Modif Kendaraan, antara Langgar Aturan Versus Ikutan Trend
Bila tidak peduli dengan perubahan yang terjadi pada lingkungannya, anak muda dicap tidak gaul, ketinggalan zaman, serta ungkapan - ungkapan " menohok " lainnya.
Mereka kurang menyadari bahwa yang namanya mode tersebut tidak akan bertahan lama, seiring dengan mode itu sendiri bila lagi trend, maka banyak diikuti dan bila waktunya usai, hilang mbak tidak berbekas.
Jika kurang cermat menyikapi suatu perubahan yang setiap saat terjadi dan hampir disegala " aspek kehidupan " maka alamat akan menjadi " korban " dari perubahan itu sendiri.
Dalam terbitan sebuah harian nasional, tapi saya lupa nama media dan tahun terbitnya. Profesor Sarlito Wirawan pernah mengatakan bahwa remaja itu seperti "memegang sabun basah. "
Memegang sabun basah, jika pegangannya terlalu keras sabun akan lepas, juga bila pegangannya terlalu lemah, sabun juga akan jatuh kebawah. Jadi menurut beliau perlakuan terhadap para remaja tersebut, sedang-sedang saja.

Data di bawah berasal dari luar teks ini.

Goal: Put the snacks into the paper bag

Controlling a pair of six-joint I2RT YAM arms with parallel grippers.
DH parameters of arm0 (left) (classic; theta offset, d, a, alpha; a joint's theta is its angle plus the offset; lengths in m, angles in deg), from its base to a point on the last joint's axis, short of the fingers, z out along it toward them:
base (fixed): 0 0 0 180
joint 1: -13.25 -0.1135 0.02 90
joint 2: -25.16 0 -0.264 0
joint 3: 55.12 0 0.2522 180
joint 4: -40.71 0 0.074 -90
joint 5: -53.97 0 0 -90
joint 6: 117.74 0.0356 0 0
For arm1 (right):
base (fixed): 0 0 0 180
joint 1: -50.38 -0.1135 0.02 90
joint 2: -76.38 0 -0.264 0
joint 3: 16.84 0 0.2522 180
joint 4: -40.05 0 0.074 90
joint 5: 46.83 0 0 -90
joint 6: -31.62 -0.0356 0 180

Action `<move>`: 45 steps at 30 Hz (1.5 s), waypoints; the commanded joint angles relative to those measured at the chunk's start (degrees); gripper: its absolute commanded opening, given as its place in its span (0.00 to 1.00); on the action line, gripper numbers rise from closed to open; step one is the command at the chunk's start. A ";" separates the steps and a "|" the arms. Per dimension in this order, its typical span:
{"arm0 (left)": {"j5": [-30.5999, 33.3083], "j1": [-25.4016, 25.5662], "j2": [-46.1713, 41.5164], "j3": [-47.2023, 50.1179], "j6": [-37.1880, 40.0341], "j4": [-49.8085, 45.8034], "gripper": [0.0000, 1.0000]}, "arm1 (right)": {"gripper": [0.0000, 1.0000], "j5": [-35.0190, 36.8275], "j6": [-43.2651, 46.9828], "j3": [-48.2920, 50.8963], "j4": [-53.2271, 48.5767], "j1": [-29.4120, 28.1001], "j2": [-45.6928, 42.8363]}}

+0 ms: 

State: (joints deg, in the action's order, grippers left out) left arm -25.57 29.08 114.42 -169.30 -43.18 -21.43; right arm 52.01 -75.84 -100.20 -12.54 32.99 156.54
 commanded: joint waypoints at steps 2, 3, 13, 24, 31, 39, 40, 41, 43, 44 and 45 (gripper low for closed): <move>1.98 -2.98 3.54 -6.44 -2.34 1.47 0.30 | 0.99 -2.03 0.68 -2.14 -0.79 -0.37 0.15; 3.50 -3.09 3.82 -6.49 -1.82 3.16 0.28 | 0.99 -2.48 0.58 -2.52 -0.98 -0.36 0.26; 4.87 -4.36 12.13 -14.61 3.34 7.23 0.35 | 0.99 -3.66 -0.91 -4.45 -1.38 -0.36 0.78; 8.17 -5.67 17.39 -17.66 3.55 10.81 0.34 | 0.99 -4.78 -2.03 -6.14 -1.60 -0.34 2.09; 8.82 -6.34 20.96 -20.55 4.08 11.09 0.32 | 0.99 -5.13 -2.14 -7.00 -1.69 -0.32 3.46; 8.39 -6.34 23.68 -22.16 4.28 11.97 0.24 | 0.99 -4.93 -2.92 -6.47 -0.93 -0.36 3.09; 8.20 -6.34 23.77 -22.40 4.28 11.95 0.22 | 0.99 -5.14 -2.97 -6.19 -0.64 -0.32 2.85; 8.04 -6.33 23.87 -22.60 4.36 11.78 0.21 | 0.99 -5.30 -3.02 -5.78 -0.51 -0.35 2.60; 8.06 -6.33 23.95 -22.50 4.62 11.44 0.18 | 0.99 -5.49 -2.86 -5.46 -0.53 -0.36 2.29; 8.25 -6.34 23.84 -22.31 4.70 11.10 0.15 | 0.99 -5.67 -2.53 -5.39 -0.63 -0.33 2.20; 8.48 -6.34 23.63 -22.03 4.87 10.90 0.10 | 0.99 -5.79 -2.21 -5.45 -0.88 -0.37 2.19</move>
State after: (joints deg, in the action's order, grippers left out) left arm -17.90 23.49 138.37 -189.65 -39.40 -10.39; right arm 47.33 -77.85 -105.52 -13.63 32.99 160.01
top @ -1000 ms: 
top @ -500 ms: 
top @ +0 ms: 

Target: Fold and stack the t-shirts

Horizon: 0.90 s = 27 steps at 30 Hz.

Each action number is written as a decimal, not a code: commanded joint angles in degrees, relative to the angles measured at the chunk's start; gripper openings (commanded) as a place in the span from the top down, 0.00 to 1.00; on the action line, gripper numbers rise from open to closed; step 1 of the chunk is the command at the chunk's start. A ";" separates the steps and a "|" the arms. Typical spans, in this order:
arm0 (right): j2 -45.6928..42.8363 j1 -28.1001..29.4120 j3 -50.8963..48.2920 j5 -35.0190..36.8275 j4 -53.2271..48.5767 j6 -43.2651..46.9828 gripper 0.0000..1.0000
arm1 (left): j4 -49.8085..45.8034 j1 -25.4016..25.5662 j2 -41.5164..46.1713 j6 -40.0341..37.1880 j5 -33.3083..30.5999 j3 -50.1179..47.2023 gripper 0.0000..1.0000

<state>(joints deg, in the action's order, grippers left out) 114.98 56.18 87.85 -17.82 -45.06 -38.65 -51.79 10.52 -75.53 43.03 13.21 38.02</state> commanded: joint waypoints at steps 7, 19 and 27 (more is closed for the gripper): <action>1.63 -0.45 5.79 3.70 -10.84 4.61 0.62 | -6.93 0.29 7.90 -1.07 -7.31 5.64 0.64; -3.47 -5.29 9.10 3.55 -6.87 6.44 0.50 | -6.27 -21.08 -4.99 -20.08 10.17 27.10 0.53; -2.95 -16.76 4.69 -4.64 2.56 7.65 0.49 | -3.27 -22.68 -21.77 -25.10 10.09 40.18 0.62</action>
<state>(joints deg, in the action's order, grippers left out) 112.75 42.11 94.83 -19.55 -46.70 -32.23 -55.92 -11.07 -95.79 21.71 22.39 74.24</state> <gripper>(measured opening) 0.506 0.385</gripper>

Kembali ketopik tulisan ini, anak saya yang sulung baru berkendaraan sendiri kemana pergi setelah masuk usia kuliah, meskipun ketika masih di SLTA sudah saya izinkan, tapi tetap belum mau dan lebih memilih naik angkutan kota (angkot) bila kesekolah.
Memang sesekali diantara kesekolah walaupun hanya sampai pintu gerbang, tapi selama kurang lebih tiga tahun lebih banyak numpang angkotnya.
Menginjak usia kuliah, saya berikan sepeda motor jenis dan tipe teranyar pada masa itu untuk dipakai ke kampus, tidak baru memang, tapi masih cukup bagus, belum pernah over houl.
Disamping memang sudah waktunya karena sudah cukup dewasa, juga dari tempat kediaman kami kekampus anak saya kuliah waktu itu belum ada jalur angkot.